Gather each line of the entries below that includes "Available".
****************
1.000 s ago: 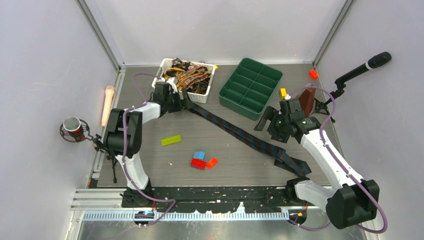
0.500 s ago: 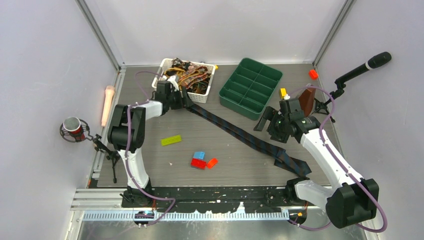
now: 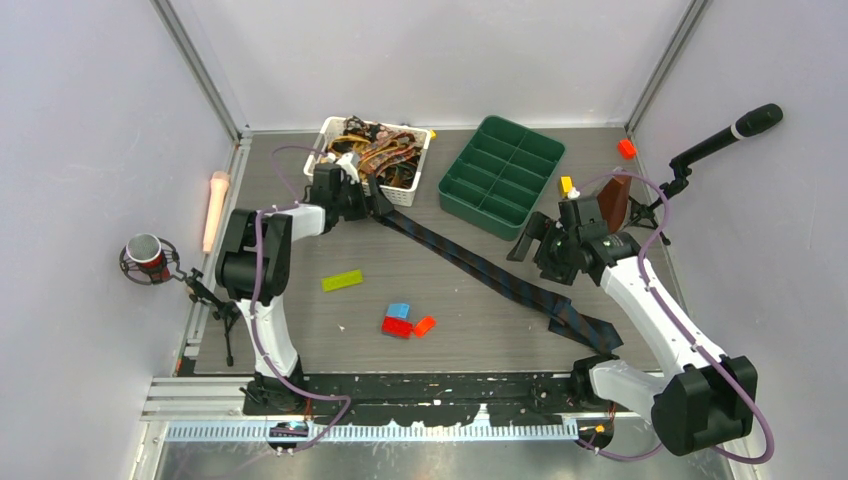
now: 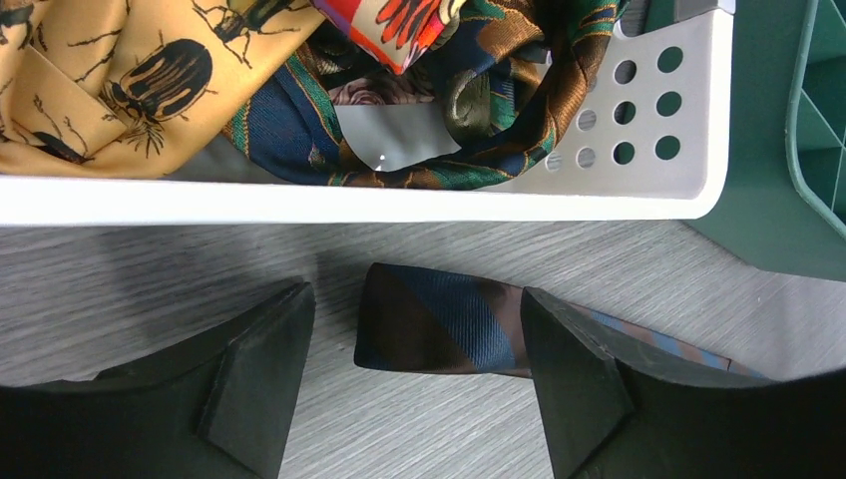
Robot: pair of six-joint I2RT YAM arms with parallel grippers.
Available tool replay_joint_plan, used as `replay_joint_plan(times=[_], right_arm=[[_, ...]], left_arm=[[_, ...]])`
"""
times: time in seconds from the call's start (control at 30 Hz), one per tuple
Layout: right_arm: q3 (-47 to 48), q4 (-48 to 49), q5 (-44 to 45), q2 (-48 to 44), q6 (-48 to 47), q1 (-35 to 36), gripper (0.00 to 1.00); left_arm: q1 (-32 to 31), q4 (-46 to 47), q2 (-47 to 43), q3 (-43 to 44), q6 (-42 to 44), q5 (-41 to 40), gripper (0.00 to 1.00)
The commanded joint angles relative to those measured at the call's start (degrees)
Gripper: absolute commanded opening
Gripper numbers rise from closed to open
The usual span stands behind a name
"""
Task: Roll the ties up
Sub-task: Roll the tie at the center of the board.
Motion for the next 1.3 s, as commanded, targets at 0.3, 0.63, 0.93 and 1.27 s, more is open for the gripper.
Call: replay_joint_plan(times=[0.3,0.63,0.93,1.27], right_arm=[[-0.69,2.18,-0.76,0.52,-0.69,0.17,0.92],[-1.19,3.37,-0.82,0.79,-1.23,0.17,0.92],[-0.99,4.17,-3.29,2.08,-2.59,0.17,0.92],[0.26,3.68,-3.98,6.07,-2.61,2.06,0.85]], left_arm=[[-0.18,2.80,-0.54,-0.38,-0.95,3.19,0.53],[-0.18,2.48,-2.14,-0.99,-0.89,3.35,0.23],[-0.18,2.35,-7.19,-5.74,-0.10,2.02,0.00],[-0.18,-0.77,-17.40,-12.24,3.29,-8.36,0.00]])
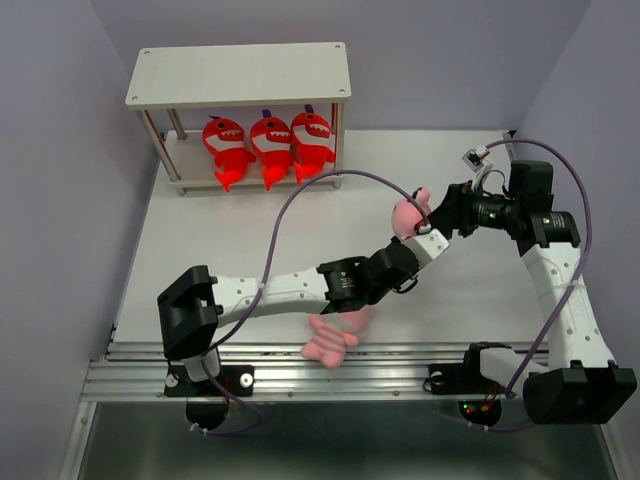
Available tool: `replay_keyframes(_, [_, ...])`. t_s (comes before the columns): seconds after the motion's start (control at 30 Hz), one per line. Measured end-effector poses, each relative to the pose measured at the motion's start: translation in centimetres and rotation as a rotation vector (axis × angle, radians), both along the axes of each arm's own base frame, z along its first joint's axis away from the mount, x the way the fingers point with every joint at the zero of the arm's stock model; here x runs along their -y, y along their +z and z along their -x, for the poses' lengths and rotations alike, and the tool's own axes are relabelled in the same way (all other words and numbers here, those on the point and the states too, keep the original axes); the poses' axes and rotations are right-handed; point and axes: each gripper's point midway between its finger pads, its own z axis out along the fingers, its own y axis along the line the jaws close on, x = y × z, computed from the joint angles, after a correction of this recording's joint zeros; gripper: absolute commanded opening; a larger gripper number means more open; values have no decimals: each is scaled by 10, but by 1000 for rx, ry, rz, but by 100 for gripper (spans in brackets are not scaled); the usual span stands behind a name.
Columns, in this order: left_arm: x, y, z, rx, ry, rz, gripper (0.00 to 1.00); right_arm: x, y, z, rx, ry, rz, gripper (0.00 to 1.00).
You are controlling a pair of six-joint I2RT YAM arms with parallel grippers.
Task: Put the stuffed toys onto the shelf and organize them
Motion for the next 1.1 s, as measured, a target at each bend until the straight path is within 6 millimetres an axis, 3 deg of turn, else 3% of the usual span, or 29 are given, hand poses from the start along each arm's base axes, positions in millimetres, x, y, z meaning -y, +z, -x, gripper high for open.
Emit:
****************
Task output:
Available tool replay_joint_plan, used as `replay_joint_plan(times=[_], right_arm=[[_, ...]], left_arm=[[_, ...]])`
Available tool: `replay_keyframes(_, [_, ...])`. t_s (comes before the columns): seconds after the motion's start (control at 30 Hz), one per line. Measured end-effector poses, each relative to the pose measured at the motion's start: translation in centimetres and rotation as a rotation vector (axis × angle, radians), both along the axes of each arm's own base frame, z along its first joint's axis away from the mount, x the way the fingers point with every joint at the zero of the arm's stock model; here x runs along their -y, y along their +z and z along their -x, for the poses' lengths and rotations alike, and the tool's own axes are relabelled in the same way (all other words and numbers here, those on the point and the states too, keep the original axes); the poses' axes and rotations are right-handed; point and axes: each gripper's point midway between its finger pads, its own z axis out along the fingers, its own y axis along the line the jaws close on, x = y × z, computed from the joint angles, after a correction of this recording's joint zeros; gripper: absolute commanded opening; a larger gripper number means more open; values have no decimals: each is scaled by 10, but by 1000 for rx, ry, rz, but by 100 for gripper (spans in brackets are not scaled); the usual span stands behind a name.

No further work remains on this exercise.